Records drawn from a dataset
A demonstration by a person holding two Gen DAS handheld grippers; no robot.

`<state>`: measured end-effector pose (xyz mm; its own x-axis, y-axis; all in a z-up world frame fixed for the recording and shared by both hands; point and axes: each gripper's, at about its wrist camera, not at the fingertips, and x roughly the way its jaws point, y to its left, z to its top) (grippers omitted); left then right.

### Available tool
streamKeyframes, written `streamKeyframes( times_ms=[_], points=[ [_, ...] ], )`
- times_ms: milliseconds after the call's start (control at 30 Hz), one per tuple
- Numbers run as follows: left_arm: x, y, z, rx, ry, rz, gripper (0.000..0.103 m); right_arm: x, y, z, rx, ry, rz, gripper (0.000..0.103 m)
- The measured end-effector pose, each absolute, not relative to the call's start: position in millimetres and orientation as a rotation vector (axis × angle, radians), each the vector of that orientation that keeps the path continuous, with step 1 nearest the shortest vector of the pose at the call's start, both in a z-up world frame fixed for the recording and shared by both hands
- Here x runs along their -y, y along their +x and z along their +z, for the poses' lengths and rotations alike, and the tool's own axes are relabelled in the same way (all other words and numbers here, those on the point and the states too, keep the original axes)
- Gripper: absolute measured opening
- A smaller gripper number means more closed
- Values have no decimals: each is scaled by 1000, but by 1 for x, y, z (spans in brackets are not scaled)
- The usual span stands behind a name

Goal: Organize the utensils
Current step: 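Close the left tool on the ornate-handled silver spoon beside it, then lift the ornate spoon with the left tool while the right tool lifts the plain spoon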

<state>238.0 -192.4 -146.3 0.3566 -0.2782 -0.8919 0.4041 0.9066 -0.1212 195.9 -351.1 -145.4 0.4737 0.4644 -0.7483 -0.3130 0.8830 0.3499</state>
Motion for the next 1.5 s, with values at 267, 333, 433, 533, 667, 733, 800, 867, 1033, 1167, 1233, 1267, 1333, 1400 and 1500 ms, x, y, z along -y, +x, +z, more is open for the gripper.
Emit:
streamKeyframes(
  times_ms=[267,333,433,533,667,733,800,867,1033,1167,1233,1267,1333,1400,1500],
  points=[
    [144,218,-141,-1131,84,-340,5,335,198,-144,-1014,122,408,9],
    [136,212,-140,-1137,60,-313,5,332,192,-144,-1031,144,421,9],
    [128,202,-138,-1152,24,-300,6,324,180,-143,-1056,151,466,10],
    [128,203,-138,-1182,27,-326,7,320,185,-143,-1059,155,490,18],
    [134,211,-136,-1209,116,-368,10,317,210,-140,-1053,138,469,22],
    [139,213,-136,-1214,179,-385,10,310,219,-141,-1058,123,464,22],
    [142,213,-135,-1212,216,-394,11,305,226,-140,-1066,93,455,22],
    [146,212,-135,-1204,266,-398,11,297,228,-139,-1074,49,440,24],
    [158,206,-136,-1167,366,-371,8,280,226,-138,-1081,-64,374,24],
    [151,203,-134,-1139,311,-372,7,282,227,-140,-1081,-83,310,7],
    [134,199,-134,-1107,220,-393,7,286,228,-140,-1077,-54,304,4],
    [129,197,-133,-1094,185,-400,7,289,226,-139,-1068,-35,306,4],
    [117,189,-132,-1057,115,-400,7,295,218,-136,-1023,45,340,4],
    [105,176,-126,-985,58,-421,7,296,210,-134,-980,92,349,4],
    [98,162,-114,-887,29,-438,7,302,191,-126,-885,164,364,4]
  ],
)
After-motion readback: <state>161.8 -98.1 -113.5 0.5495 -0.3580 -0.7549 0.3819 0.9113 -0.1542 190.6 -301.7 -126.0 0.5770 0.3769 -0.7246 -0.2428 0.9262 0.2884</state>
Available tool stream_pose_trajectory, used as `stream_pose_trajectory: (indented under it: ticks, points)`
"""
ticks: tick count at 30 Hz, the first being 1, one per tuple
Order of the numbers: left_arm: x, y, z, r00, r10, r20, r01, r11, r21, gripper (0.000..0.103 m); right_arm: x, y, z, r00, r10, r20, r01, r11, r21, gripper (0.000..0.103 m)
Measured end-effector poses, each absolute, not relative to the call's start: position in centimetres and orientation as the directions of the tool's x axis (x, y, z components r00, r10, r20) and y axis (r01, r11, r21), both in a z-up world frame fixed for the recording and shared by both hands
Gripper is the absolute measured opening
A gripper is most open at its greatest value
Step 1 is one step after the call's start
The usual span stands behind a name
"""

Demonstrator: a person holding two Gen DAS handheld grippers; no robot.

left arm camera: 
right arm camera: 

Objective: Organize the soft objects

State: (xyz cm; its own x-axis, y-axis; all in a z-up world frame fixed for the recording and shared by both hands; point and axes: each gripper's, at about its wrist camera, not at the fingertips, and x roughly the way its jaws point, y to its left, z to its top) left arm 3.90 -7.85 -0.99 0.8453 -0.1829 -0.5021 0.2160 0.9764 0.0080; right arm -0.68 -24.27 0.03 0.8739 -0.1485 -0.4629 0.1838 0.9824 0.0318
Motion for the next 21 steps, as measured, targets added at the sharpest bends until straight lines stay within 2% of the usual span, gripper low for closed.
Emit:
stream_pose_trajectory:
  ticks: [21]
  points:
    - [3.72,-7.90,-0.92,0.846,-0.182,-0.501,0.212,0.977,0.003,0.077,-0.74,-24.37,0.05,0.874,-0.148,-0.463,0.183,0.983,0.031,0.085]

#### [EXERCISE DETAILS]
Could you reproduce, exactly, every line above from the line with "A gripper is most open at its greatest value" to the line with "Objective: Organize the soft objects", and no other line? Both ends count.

#### [EXERCISE SOLUTION]
A gripper is most open at its greatest value
Step 1 is one step after the call's start
The usual span stands behind a name
"""

Demonstrator: a person holding two Gen DAS handheld grippers; no robot.

left arm camera: 
right arm camera: 

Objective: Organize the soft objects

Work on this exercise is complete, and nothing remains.